Eliminating carbon contamination with improved one-step electrochemical preparation of refractory high-entropy alloy TiZrHfNbTa

Abstract

Creating refractory high-entropy alloys (RHEAs) effectively without impurities is a momentous challenge. Conventional methods for the preparation of RHEAs have exacting requirements for raw material purity and energy consumption. Molten salt electrolytic oxides are applied to the preparation of HEAs by virtue of their low cost and high efficiency. However, the use of graphite anodes in electrolysis will result in the carbon contamination of the products due to the deposition of CO32− at the cathode.

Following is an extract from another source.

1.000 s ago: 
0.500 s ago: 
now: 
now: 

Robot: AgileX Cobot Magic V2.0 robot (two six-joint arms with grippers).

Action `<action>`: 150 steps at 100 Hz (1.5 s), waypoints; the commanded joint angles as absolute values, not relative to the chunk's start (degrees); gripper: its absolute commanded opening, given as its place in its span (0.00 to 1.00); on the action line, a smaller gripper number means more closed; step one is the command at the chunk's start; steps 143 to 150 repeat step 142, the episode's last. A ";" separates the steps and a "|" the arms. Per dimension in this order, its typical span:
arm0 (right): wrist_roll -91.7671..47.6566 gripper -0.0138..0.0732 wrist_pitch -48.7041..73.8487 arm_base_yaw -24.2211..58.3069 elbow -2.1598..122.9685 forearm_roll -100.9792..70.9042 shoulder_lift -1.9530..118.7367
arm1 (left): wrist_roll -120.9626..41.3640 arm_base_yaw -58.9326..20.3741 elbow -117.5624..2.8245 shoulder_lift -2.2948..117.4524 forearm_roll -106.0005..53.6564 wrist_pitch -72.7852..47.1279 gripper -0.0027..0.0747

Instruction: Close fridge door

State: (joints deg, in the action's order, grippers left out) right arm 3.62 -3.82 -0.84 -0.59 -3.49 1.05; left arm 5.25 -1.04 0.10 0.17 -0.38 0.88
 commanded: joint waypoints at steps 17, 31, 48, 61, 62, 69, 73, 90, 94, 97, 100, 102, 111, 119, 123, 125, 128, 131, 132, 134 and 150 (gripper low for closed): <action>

Increasing the reaction temperature accelerates the deoxidation of the oxide, thus reducing the amount of carbide but not eliminating it. Switching HfH2 instead of HfO2 and using Nb2O5 to shield the precursor can effectively remove carbon contamination. However, this leads to a complicated preparation process and energy waste. Herein, we use the solid oxygen ion-conducting membrane (SOM) containing graphite and Sn (named as SOM@C/Sn) anode to separate the carbon from the molten salt and prevent the circulation of CO32−. The pure single-phase TiZrHfNbTa RHEA can be produced in only one-step with the SOM@C/Sn anode, which completely solves the problem of carbon contamination in the molten salt electrolysis preparation of HEAs. This work provides a feasible solution for the preparation of novel complex alloys such as carbon-free RHEAs in a low-cost short process.